Your assignment = Each entry that follows should be set down precisely, with its pictures removed.

Data supplied below:

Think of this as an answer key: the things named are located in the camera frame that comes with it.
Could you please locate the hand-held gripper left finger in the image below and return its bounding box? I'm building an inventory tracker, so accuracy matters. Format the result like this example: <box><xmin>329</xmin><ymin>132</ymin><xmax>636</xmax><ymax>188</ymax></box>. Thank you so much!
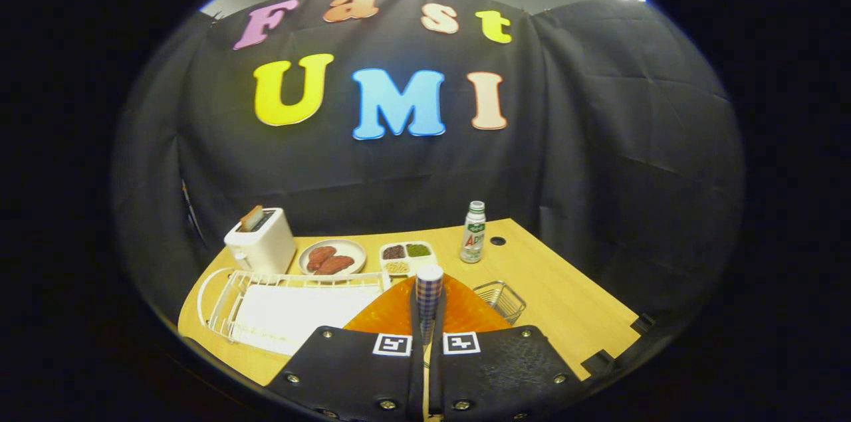
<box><xmin>266</xmin><ymin>274</ymin><xmax>426</xmax><ymax>422</ymax></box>

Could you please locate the white wire dish rack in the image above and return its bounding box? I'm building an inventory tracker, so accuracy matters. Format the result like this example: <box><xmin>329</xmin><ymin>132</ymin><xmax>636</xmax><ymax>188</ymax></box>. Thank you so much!
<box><xmin>197</xmin><ymin>268</ymin><xmax>393</xmax><ymax>356</ymax></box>

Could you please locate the spoon with checkered handle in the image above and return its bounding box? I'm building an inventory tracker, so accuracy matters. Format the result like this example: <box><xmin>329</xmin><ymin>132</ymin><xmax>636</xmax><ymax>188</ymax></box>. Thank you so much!
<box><xmin>416</xmin><ymin>264</ymin><xmax>444</xmax><ymax>350</ymax></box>

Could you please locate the brown meat piece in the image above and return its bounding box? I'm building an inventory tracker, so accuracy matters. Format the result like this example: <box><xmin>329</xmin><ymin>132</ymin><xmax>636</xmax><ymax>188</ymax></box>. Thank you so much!
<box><xmin>306</xmin><ymin>246</ymin><xmax>338</xmax><ymax>272</ymax></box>
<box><xmin>314</xmin><ymin>255</ymin><xmax>356</xmax><ymax>275</ymax></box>

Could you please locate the grey plate with meat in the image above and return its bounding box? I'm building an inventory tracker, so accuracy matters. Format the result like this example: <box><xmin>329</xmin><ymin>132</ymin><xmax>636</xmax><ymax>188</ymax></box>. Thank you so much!
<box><xmin>299</xmin><ymin>239</ymin><xmax>367</xmax><ymax>276</ymax></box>

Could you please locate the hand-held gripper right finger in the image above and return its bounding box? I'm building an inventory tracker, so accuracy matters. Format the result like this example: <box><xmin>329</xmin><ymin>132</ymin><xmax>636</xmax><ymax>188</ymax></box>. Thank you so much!
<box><xmin>429</xmin><ymin>274</ymin><xmax>586</xmax><ymax>422</ymax></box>

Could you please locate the white divided tray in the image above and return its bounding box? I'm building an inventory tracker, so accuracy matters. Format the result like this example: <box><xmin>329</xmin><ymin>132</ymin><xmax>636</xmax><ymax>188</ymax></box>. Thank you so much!
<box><xmin>379</xmin><ymin>241</ymin><xmax>437</xmax><ymax>278</ymax></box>

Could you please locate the white toaster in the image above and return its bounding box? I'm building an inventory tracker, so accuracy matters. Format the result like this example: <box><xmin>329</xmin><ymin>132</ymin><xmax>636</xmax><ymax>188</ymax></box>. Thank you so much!
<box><xmin>223</xmin><ymin>207</ymin><xmax>297</xmax><ymax>274</ymax></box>

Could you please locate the metal wire basket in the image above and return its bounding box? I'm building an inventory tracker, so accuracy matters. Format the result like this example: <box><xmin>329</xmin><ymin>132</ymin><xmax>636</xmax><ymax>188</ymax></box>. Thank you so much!
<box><xmin>473</xmin><ymin>280</ymin><xmax>527</xmax><ymax>326</ymax></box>

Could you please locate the white green drink bottle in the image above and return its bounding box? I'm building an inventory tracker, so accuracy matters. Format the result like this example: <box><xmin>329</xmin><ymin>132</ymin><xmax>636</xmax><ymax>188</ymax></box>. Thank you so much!
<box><xmin>459</xmin><ymin>201</ymin><xmax>487</xmax><ymax>264</ymax></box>

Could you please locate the black backdrop cloth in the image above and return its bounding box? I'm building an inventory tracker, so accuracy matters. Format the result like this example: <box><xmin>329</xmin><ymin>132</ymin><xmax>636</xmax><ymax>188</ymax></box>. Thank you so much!
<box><xmin>110</xmin><ymin>0</ymin><xmax>745</xmax><ymax>336</ymax></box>

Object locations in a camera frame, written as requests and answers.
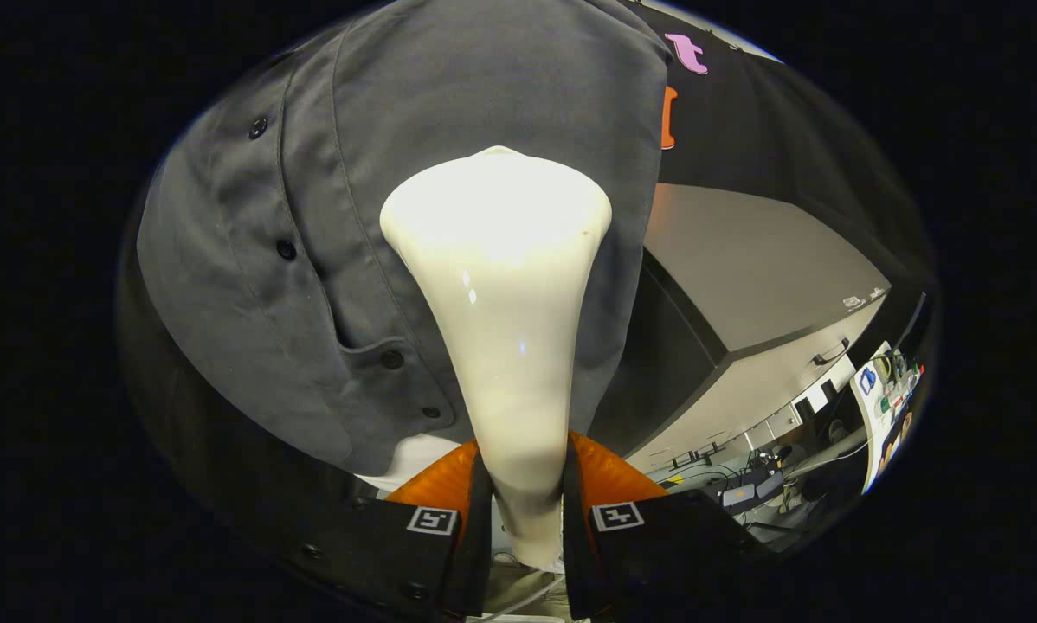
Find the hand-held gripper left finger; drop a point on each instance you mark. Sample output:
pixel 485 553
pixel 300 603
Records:
pixel 371 554

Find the grey button shirt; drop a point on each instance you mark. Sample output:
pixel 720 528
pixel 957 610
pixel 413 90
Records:
pixel 311 216

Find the black backdrop cloth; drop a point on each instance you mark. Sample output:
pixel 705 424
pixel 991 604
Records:
pixel 787 130

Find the white garment steamer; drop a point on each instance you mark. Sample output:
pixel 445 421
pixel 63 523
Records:
pixel 501 303

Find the white mannequin torso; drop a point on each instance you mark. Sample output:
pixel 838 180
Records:
pixel 410 459

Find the white desk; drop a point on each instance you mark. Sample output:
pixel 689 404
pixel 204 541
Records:
pixel 873 415

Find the small blue box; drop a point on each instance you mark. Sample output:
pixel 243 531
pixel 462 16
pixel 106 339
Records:
pixel 867 379

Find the grey cabinet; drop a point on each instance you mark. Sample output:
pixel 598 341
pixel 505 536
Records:
pixel 743 260

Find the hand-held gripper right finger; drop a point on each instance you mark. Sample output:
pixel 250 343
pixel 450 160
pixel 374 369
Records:
pixel 683 549

End of Data supplied.

Answer box =
Think of this as an answer key: the things named are located in the camera frame that comes with it.
Could you please locate the hand-held gripper left finger in the image below and return its bounding box? I'm building an inventory tracker, so accuracy matters. Format the result like this example: <box><xmin>329</xmin><ymin>132</ymin><xmax>636</xmax><ymax>188</ymax></box>. Thank you so much!
<box><xmin>266</xmin><ymin>274</ymin><xmax>426</xmax><ymax>422</ymax></box>

Could you please locate the white wire dish rack in the image above and return its bounding box? I'm building an inventory tracker, so accuracy matters. Format the result like this example: <box><xmin>329</xmin><ymin>132</ymin><xmax>636</xmax><ymax>188</ymax></box>. Thank you so much!
<box><xmin>197</xmin><ymin>268</ymin><xmax>393</xmax><ymax>356</ymax></box>

Could you please locate the spoon with checkered handle in the image above and return its bounding box? I'm building an inventory tracker, so accuracy matters. Format the result like this example: <box><xmin>329</xmin><ymin>132</ymin><xmax>636</xmax><ymax>188</ymax></box>. Thank you so much!
<box><xmin>416</xmin><ymin>264</ymin><xmax>444</xmax><ymax>350</ymax></box>

Could you please locate the brown meat piece in the image above and return its bounding box? I'm building an inventory tracker, so accuracy matters. Format the result like this example: <box><xmin>329</xmin><ymin>132</ymin><xmax>636</xmax><ymax>188</ymax></box>. Thank you so much!
<box><xmin>306</xmin><ymin>246</ymin><xmax>338</xmax><ymax>272</ymax></box>
<box><xmin>314</xmin><ymin>255</ymin><xmax>356</xmax><ymax>275</ymax></box>

Could you please locate the grey plate with meat in the image above and return its bounding box? I'm building an inventory tracker, so accuracy matters. Format the result like this example: <box><xmin>329</xmin><ymin>132</ymin><xmax>636</xmax><ymax>188</ymax></box>. Thank you so much!
<box><xmin>299</xmin><ymin>239</ymin><xmax>367</xmax><ymax>276</ymax></box>

Could you please locate the hand-held gripper right finger in the image above and return its bounding box? I'm building an inventory tracker, so accuracy matters. Format the result like this example: <box><xmin>329</xmin><ymin>132</ymin><xmax>636</xmax><ymax>188</ymax></box>. Thank you so much!
<box><xmin>429</xmin><ymin>274</ymin><xmax>586</xmax><ymax>422</ymax></box>

Could you please locate the white divided tray in the image above and return its bounding box? I'm building an inventory tracker, so accuracy matters. Format the result like this example: <box><xmin>329</xmin><ymin>132</ymin><xmax>636</xmax><ymax>188</ymax></box>. Thank you so much!
<box><xmin>379</xmin><ymin>241</ymin><xmax>437</xmax><ymax>278</ymax></box>

Could you please locate the white toaster in the image above and return its bounding box? I'm building an inventory tracker, so accuracy matters. Format the result like this example: <box><xmin>329</xmin><ymin>132</ymin><xmax>636</xmax><ymax>188</ymax></box>. Thank you so much!
<box><xmin>223</xmin><ymin>207</ymin><xmax>297</xmax><ymax>274</ymax></box>

Could you please locate the metal wire basket in the image above and return its bounding box? I'm building an inventory tracker, so accuracy matters. Format the result like this example: <box><xmin>329</xmin><ymin>132</ymin><xmax>636</xmax><ymax>188</ymax></box>. Thank you so much!
<box><xmin>473</xmin><ymin>280</ymin><xmax>527</xmax><ymax>326</ymax></box>

Could you please locate the white green drink bottle in the image above and return its bounding box? I'm building an inventory tracker, so accuracy matters. Format the result like this example: <box><xmin>329</xmin><ymin>132</ymin><xmax>636</xmax><ymax>188</ymax></box>. Thank you so much!
<box><xmin>459</xmin><ymin>201</ymin><xmax>487</xmax><ymax>264</ymax></box>

Could you please locate the black backdrop cloth in the image above and return its bounding box? I'm building an inventory tracker, so accuracy matters. Format the result like this example: <box><xmin>329</xmin><ymin>132</ymin><xmax>636</xmax><ymax>188</ymax></box>. Thank you so much!
<box><xmin>110</xmin><ymin>0</ymin><xmax>745</xmax><ymax>336</ymax></box>

Object locations in a camera frame, written as requests and answers.
Find the hand-held gripper left finger; drop a point on each instance you mark. Sample output:
pixel 485 553
pixel 300 603
Records:
pixel 371 554

Find the grey button shirt; drop a point on each instance you mark. Sample output:
pixel 720 528
pixel 957 610
pixel 413 90
Records:
pixel 311 216

Find the black backdrop cloth; drop a point on each instance you mark. Sample output:
pixel 705 424
pixel 991 604
Records:
pixel 787 130

Find the white garment steamer; drop a point on each instance you mark. Sample output:
pixel 445 421
pixel 63 523
Records:
pixel 501 303

Find the white mannequin torso; drop a point on each instance you mark. Sample output:
pixel 838 180
Records:
pixel 410 459

Find the white desk; drop a point on each instance you mark. Sample output:
pixel 689 404
pixel 204 541
Records:
pixel 873 415

Find the small blue box; drop a point on each instance you mark. Sample output:
pixel 243 531
pixel 462 16
pixel 106 339
Records:
pixel 867 379

Find the grey cabinet; drop a point on each instance you mark. Sample output:
pixel 598 341
pixel 505 536
Records:
pixel 743 260

Find the hand-held gripper right finger; drop a point on each instance you mark. Sample output:
pixel 250 343
pixel 450 160
pixel 374 369
Records:
pixel 683 549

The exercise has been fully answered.